TASK DETAILS | Take each line of the records below that contains the string "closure" and copy it.

(Items listed in a dataset)
* * * * * * *

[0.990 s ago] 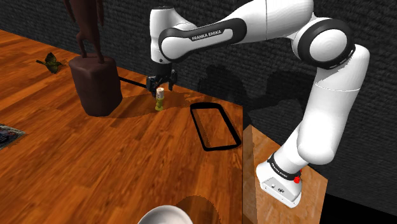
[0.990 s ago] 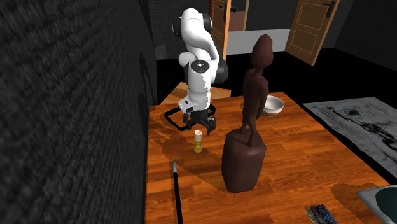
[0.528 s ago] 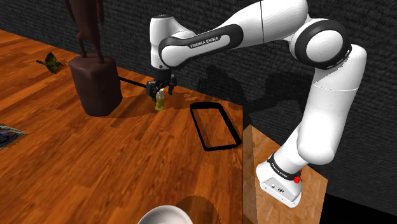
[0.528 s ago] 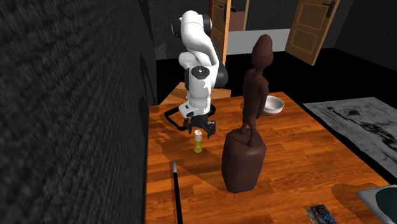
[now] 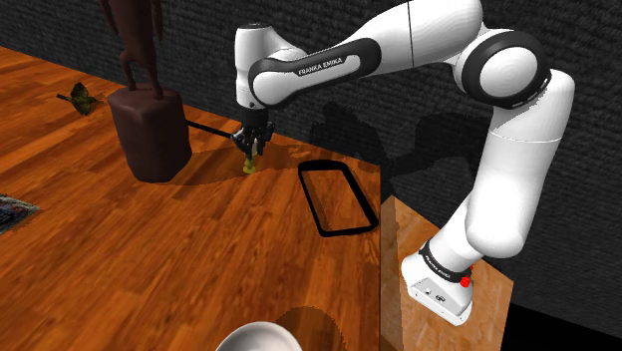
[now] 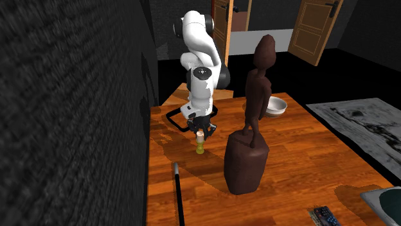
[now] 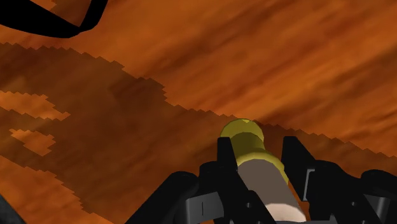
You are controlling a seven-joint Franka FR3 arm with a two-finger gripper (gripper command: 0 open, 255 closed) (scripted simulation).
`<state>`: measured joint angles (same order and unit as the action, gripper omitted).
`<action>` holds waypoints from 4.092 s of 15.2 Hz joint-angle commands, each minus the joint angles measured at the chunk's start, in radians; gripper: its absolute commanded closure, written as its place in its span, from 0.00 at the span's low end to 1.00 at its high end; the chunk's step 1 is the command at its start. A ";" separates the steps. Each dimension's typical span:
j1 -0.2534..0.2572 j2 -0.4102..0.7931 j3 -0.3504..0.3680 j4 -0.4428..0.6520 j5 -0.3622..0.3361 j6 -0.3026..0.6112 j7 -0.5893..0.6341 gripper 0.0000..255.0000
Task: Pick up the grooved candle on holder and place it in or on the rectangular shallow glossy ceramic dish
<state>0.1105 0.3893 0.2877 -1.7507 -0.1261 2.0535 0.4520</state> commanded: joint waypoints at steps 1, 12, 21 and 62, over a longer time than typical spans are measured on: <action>0.000 0.000 0.000 0.000 0.000 0.000 0.000 1.00; -0.003 -0.032 0.005 0.037 0.012 -0.068 -0.008 1.00; -0.004 -0.067 0.010 0.111 0.025 -0.175 -0.017 1.00; -0.061 -0.994 -0.101 -0.832 0.221 -0.135 -0.280 1.00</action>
<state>0.0492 -0.6080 0.1854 -2.5712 0.0945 1.9023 0.1726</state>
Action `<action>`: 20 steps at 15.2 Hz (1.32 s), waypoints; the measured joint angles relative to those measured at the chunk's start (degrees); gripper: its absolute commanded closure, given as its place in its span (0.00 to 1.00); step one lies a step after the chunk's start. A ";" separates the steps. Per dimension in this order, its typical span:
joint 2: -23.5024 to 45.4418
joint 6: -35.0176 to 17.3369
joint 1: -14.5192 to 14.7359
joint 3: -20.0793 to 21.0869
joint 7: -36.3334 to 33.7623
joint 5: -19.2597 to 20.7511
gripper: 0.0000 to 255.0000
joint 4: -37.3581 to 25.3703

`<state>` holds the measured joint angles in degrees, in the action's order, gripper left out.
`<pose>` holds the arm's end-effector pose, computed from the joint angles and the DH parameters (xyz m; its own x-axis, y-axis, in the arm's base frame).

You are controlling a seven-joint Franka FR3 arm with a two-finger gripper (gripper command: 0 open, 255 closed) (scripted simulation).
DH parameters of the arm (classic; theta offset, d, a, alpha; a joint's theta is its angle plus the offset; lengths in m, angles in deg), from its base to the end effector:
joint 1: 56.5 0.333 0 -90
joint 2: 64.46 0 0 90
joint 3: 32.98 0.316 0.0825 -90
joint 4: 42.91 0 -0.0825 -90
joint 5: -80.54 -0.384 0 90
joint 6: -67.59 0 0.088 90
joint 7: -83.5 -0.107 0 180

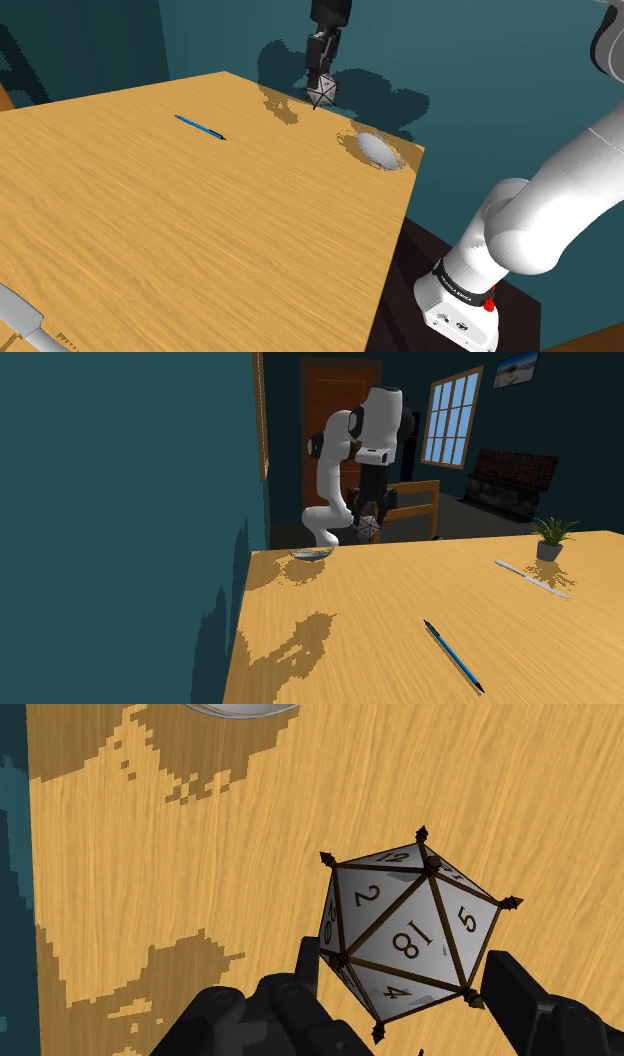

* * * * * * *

ANSWER FOR THIS EXERCISE |
`<action>` holds waypoints from 4.092 s of 15.2 Hz joint-angle commands, each minus the joint angles measured at the chunk's start, in radians; gripper: its absolute commanded closure, written as its place in its span, from 0.00 at the span's low end to 1.00 at its high end; the chunk's step 1 is the command at its start. A ";" separates the steps. Each dimension's typical span:
Action `<action>`: 20 steps at 15.2 Hz (1.32 s), waypoints; the measured joint angles relative to those measured at the chunk's start (degrees); gripper: its absolute commanded closure, given as its place in its span (0.00 to 1.00); step one lies a step after the chunk's start. A ";" separates the steps. Per dimension in this order, its typical span:

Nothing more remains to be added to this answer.